Useful information
Prime News delivers timely, accurate news and insights on global events, politics, business, and technology
Useful information
Prime News delivers timely, accurate news and insights on global events, politics, business, and technology
Join our daily and weekly newsletters to obtain the latest updates and exclusive content on the coverage of the industry leader. Get more information
As soon as AI agents were promising, organizations have had to deal with calm if a single agent was sufficient, or if they should invest in building a broader network of multiple agents than touches more points in their organization.
Orchestration Framework Company Langchain He tried to approach an answer to this question. He submitted an agent to several experiments who found individual agents have a context limit and tools before their performance begins to degrade. These experiments could lead to a better understanding of the architecture necessary to maintain agents and systems of multiple agents.
In BlogLangchain detailed a set of experiments he did with a single React agent and compared his performance. The main question that Langchain hoped to answer was: “At which time a single agent reacted is overloaded with instructions and tools, and then you see the performance fall?”
Langchain chose to use the React agent frame Because it is “one of the most basic agent architectures.”
While the comparative evaluation agent yield can often lead to deceptive results, Langchain chose to limit the test to two easily quantifiable tasks of an agent: answer questions and programming meetings.
“There are many existing reference points for the use of tools and the call of tools, but for the purposes of this experiment, we wanted to evaluate a practical agent that we really use,” Langchain wrote. “This agent is our internal email assistant, responsible for two main domains of work: respond and schedule meetings requests and support customers with their questions.”
Langchain mainly used prebuiled react agents through its Langgraph platform. These agents presented large language models (LLM) that became part of the reference test. These LLM included the sonnet Claude 3.5 from Anthrope, Meta’s call-3.3-70b and a trio of openai, GPT-4O, O1 and O3-mini models.
The company broke the tests to better evaluate the performance of the email assistant in both tasks, creating a list of steps to follow.
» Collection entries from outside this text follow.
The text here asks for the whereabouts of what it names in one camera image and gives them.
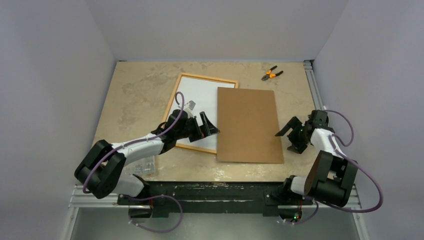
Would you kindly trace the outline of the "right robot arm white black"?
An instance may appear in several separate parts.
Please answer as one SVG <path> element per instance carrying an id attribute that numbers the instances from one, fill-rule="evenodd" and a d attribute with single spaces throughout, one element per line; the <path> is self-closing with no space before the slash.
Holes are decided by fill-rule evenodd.
<path id="1" fill-rule="evenodd" d="M 291 152 L 302 154 L 308 146 L 317 151 L 307 177 L 291 175 L 285 179 L 278 190 L 284 202 L 292 204 L 301 197 L 309 197 L 336 207 L 347 204 L 358 168 L 342 156 L 334 134 L 328 113 L 323 110 L 312 110 L 305 122 L 294 116 L 275 134 L 287 136 L 287 149 Z"/>

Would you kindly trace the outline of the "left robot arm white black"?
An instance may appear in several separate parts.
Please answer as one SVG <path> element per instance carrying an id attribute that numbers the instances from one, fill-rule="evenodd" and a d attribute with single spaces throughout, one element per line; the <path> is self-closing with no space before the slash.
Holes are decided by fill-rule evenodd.
<path id="1" fill-rule="evenodd" d="M 74 172 L 85 193 L 102 199 L 111 193 L 129 196 L 138 205 L 149 199 L 147 182 L 140 176 L 123 175 L 125 166 L 149 157 L 164 154 L 174 148 L 177 141 L 191 143 L 217 135 L 220 130 L 212 124 L 205 112 L 192 114 L 193 101 L 182 109 L 175 109 L 159 126 L 144 137 L 122 143 L 109 143 L 102 139 L 88 151 Z"/>

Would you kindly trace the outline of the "brown backing board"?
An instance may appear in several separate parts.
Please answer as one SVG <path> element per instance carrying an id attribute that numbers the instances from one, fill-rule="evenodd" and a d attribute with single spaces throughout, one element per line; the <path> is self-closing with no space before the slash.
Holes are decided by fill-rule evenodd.
<path id="1" fill-rule="evenodd" d="M 217 161 L 284 163 L 274 91 L 219 87 L 217 128 Z"/>
It began with the customer service capabilities of the email assistant, who analyzes how the agent accepts an email from a customer and responds with an answer.
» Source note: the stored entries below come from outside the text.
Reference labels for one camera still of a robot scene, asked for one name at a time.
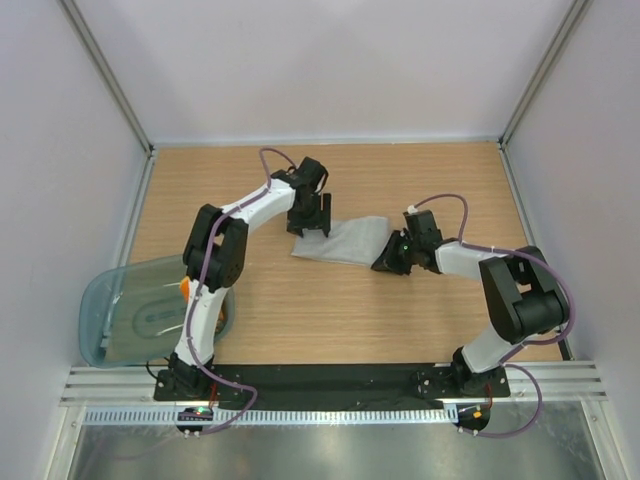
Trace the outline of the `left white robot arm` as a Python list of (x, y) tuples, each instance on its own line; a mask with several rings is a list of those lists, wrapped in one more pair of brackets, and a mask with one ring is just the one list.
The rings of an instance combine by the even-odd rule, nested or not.
[(250, 234), (285, 214), (287, 232), (327, 236), (331, 195), (323, 189), (328, 177), (325, 166), (305, 157), (286, 170), (268, 171), (263, 186), (233, 203), (200, 208), (182, 255), (183, 328), (167, 368), (158, 374), (156, 400), (200, 400), (209, 394), (217, 382), (212, 375), (219, 316), (243, 272)]

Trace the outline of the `orange grey patterned towel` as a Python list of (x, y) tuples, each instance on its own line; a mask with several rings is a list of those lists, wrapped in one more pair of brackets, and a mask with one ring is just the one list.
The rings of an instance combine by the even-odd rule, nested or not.
[[(185, 276), (179, 283), (179, 290), (184, 297), (186, 303), (189, 302), (190, 299), (190, 279), (188, 276)], [(227, 312), (227, 299), (223, 300), (222, 307), (218, 313), (217, 323), (216, 323), (216, 333), (221, 334), (225, 329), (229, 326), (230, 317)]]

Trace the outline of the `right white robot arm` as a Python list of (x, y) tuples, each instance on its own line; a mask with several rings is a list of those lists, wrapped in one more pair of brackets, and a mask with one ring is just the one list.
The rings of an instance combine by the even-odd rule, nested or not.
[(459, 394), (481, 392), (506, 360), (528, 345), (550, 344), (540, 337), (572, 325), (566, 288), (537, 247), (508, 250), (446, 239), (429, 210), (404, 218), (406, 227), (391, 233), (372, 270), (408, 275), (419, 266), (482, 284), (489, 324), (452, 356), (450, 382)]

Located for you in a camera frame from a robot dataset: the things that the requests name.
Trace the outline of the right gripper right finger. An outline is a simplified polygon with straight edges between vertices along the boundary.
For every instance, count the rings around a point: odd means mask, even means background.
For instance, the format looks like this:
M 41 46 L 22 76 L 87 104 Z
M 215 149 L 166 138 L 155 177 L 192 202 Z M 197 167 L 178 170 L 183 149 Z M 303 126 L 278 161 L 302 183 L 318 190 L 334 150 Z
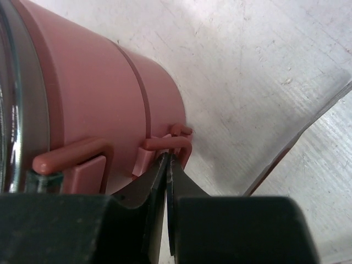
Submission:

Langchain first evaluated the trajectory of call calls, or the tools that an agent takes advantage of. If the agent followed the correct order, he passed the test. Then, the researchers asked the assistant to respond to an email and used a LLM to judge their performance.
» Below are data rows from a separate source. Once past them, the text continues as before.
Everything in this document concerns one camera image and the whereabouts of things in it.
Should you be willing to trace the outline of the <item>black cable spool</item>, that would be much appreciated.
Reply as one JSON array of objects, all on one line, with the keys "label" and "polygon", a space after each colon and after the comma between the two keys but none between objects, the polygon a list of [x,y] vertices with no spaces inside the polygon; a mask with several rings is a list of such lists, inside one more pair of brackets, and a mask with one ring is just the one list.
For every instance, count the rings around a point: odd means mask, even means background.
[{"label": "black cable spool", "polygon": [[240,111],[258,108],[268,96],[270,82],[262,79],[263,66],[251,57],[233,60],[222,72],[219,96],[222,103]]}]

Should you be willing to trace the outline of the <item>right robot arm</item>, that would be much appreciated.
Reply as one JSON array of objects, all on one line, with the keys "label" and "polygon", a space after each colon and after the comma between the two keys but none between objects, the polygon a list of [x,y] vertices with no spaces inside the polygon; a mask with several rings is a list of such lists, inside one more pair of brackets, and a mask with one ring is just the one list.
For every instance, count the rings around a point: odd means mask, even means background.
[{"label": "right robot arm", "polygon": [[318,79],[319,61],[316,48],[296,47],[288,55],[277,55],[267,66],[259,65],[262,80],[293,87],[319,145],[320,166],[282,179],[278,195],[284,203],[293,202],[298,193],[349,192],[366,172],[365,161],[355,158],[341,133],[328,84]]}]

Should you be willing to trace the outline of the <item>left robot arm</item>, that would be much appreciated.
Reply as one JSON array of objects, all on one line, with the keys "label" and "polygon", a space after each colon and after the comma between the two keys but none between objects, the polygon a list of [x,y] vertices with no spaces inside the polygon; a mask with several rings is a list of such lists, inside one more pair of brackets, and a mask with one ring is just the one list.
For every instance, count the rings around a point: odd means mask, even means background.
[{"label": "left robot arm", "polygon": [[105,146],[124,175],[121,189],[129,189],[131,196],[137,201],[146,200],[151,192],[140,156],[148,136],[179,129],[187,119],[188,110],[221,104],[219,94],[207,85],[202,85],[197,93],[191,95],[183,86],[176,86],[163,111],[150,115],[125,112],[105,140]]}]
For the second work domain, calendar programming, Langchain focused on the agent’s ability to follow the instructions.
“In other words, the agent must remember specific instructions provided, as exactly when you must schedule meetings with different parties,” the researchers wrote.
Once they defined the parameters, Langchain stressed and overwhelmed the email assistant agent.
Set 30 tasks each for calendar and customer service program. These were executed three times (for a total of 90 races). The researchers created a calendar programming agent and a customer service agent to better evaluate tasks.
“The calendar programming agent only has access to the calendar programming domain, and the customer service agent only has access to customer service domain,” Langchain explained.
Then, the researchers added more tasks and domain tools to the agents to increase the number of responsibilities. These could vary from human resources, guarantee of technical quality, to legal and compliance and a large number of other areas.
After executing the evaluations, Langchain discovered that individual agents often feel too overwhelmed when they were told to do too many things. They began to forget the tools of calling or could not respond to the tasks when they were given more instructions and contexts.
Langchain discovered that the calendar programming agents used GPT-4O “performed worse than Claude-3.5-Sonnet, O1 and O3 in the various context sizes, and performance fell more abruptly than the other models when a context was provided bigger”. The performance of GPT-4O calendar programmers fell to 2% when the domains increased to at least seven.
Other models were not much better. Llama-3.3-70b forgot to call the Send_email tool, “then failed in each case of proof.”
Only Claude-3.5-SONNET, O1 and O3-mini remembered calling the tool, but Claude-3.5-SONNET worked worse than the other two operai models. However, O3-mini’s performance is degraded once irrelevant domains are added to programming instructions.
The customer service agent can resort to more tools, but for this test, Langchain said that Claude-3.5-mini worked as well as O3-mini and O1. He also presented a less deep performance drop when more domains were added. However, when the context window extends, the Claude model works worse.
GPT-4O also did the worst among the proven models.
“We saw that as more context was provided, the instruction was worse. Some of our tasks were designed to follow specific instructions of the niche (for example, not perform a certain action for EU -based clients), ”said Langchain. “We discovered that these instructions would be successfully followed by agents with fewer domains, but as the number of domains increased, these instructions were more frequently forgotten, and the tasks subsequently failed.”
The company said it is exploring how to evaluate the architectures of multiple agents using the same domain overload method.
Langchain is already invested in the performance of the agents, since he introduced the concept of “environmental agents”, or agents that are executed in the background and are triggered by specific events. These experiments could make it easier to discover the best way to guarantee the performance of agents.